Barbershop: The Next Cut
6 months ago via Rotten Tomatoes

Cube is getting the bigger cut and he never takes it for granted, just like the world he revolves around, the chemistry is off the hook.

Barbershop: The Next Cut

Lee knows it is the White House party of the parties. Everybody would want to be in it and everyone would want to have a big chunk of that cake. And offering them enough space to come in and present their show as they feel, the director, Malcolm D. Lee is rearranging the shuffled acts into one big discussion. Yes. Discussion is what the film feels like. And to be honest, it is a fair discussion, swooping in every opinion and perspective and idea and even a politically wrong comment. This is how honest, they are, they mock so arrogantly and accepts the insults and repercussions bravely.

In fact, the very first act is it. Ticking for almost the first half, the discussions are the best part of the film, it starts off from fighting over the equality, they find themselves tangled in a long chain, ping pong-ing back and forth, spewing and biting each other trying to prove their superiority sarcastically. The referential comedy is turned to 11. To someone who doesn't come from that background, would get definitely difficult to grab the momentum of the humor.
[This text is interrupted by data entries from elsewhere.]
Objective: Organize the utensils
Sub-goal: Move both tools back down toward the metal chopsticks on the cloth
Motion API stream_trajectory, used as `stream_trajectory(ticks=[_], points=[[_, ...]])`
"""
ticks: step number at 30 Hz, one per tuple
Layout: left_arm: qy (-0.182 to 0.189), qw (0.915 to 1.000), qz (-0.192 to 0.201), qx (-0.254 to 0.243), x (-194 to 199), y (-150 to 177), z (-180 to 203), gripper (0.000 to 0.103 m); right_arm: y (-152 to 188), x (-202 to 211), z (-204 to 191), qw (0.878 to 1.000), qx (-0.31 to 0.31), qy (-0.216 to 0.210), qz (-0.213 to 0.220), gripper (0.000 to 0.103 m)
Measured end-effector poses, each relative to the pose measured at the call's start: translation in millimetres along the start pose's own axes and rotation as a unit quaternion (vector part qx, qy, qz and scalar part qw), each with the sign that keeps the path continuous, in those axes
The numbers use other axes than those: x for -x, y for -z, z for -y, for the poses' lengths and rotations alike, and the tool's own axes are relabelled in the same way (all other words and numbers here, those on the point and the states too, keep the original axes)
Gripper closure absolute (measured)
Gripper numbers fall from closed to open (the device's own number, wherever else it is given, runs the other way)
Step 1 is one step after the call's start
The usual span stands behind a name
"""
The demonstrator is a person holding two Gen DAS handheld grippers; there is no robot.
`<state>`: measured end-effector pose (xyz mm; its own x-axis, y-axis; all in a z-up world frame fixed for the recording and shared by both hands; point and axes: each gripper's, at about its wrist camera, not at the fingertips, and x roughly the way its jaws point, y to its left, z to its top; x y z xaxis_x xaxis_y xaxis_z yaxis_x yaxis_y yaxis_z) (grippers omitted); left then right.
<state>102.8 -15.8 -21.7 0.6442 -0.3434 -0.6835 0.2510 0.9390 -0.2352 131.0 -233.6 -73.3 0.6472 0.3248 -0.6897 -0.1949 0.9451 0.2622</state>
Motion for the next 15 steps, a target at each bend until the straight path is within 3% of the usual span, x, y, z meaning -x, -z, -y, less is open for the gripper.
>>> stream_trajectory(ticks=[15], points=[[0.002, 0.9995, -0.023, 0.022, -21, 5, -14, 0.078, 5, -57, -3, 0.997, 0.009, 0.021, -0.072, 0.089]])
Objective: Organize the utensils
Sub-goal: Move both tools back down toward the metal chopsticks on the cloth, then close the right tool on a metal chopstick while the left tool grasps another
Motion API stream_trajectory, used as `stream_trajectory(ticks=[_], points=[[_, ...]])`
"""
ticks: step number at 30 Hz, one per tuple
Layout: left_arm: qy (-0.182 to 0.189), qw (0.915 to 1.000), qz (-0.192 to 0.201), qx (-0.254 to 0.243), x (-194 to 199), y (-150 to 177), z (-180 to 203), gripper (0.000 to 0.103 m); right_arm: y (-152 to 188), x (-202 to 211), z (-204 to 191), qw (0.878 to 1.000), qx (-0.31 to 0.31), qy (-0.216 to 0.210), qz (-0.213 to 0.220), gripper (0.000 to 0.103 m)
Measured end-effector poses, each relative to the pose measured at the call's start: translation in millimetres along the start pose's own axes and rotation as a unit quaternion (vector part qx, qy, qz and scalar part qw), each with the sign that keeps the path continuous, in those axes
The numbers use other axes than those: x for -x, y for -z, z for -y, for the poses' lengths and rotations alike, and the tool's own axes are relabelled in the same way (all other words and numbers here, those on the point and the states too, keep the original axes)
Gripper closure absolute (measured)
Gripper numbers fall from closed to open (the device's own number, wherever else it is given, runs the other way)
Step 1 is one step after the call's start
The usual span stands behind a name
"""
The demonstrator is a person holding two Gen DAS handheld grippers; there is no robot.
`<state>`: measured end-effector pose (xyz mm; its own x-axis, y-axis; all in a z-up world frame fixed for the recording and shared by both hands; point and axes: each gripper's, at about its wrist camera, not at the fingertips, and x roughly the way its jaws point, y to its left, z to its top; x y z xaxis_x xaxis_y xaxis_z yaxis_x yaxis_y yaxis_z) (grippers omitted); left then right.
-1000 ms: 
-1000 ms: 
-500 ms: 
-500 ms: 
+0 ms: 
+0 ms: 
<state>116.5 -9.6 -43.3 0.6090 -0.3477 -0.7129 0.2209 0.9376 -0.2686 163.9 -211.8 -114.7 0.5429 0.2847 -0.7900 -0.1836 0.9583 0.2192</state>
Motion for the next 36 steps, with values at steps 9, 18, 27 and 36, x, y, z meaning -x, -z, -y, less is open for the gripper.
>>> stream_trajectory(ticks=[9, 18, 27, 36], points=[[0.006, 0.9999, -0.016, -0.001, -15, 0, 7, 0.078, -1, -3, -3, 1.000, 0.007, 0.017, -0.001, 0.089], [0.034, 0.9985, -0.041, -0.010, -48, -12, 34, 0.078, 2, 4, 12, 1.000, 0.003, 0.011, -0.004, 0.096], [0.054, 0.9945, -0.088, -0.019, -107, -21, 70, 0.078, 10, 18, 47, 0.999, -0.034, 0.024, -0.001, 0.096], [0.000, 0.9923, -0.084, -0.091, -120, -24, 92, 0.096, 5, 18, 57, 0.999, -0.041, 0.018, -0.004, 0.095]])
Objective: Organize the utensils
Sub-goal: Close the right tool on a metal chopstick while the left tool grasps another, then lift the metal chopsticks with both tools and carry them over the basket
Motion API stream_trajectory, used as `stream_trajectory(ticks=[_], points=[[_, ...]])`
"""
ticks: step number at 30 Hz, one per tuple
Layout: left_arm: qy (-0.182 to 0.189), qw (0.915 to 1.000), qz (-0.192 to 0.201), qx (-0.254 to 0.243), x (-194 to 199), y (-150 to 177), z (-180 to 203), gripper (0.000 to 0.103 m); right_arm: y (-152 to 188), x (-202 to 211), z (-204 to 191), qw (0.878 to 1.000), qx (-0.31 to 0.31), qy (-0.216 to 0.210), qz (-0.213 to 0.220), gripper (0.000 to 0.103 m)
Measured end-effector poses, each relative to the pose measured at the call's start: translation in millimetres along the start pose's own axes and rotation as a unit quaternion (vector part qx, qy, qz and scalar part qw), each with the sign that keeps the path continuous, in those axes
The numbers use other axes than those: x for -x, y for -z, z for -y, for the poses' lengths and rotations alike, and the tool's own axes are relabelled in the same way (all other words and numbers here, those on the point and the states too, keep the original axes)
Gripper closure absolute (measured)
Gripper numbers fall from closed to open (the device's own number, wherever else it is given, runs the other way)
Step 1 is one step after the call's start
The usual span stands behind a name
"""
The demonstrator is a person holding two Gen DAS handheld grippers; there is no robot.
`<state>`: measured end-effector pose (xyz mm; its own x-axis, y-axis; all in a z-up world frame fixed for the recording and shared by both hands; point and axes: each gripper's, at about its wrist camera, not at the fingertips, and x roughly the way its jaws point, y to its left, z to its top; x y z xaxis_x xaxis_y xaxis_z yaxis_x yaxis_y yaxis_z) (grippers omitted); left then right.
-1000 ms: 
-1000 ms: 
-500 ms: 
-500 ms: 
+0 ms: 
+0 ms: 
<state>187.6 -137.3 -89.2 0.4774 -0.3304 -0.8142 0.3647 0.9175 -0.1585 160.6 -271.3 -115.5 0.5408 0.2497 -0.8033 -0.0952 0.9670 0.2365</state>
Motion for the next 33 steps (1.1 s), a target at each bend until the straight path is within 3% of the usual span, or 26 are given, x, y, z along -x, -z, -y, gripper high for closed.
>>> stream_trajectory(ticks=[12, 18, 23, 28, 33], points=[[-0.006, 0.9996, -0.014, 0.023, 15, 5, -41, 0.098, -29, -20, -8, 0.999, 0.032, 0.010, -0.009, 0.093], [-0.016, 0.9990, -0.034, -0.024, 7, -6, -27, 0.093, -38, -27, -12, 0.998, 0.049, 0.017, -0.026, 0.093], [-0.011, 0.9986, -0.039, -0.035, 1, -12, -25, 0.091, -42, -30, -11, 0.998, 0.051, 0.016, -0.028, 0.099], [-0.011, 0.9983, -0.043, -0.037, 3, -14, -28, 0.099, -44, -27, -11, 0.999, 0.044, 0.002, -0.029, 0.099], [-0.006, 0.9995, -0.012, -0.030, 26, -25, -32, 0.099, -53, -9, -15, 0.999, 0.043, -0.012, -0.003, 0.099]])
Another major improvement is scoffing off the limitations that their previous installments had, correcting themselves politically and going toe-to-toe with the generations, the pace has improved and sensitive content juiced up. Ice Cube is still the sober worker in this shop and Cedric still the most drunk one, no new character coming in with their fresh humorous vocab could beat Cedric's comic timing, he has been in their chair for more than a decade ago and that throne is well earned. Barbershop: The Next Cut may feel like the cut that you have been getting over the years, it's just that they have used the wave of the current media into account that will make you feel like you are new, once again.

Barbershop 2: Back in Business
6 months ago via Rotten Tomatoes

Cube and Cedric are going hand in hand winning over each hurdle, they keep the legacy alive, while business comes in handy.

Barbershop 2: Back In Business

Kevin Rodney Sullivan, the director, has equally long film to run through. Jumping in the life of these familiar characters who have managed to exceed well enough in terms of capabilities both personally and professionally and yet as the film ages on screen, they have managed to stay the same. This is how excellent their command over the character is, they flaunt at their best and even at their worst. Not accepting to back down, should have been fabricated as their example of prowess but this is a rough town, and things go down pretty bad, pretty soon.

And yet they never learn, something that never covers the arc completely on their character which by now, I guess is a scheme to keep coming back as an excuse and well, make money; I mean, it is a Ice Cube production. Queen Latifah, the mixture of rivalry and friendly equation with our folks never could own the trash talk she is offered, the overdoing of that every bit of linguistic slices down the earned respect. But fortunately, these additional appearances are for brief moments, what stays with you is who has stayed with us up till now.

It is much more engaging to see an empty room crowded by the range that these revisiting characters needs for nothing but their sassiness. Ice Cube, this time, a bit mature, seeks for guidance to his father-alike figure Cedric who with his own long lost love story, clears all the fuss expressively. This is what I have loved about the series, if it is light footed, it stays by it all the way, even a crisis a big as such could be eradicated through easy mellow methods where the build up matters and not the impact, and that is how they are getting Back In Business.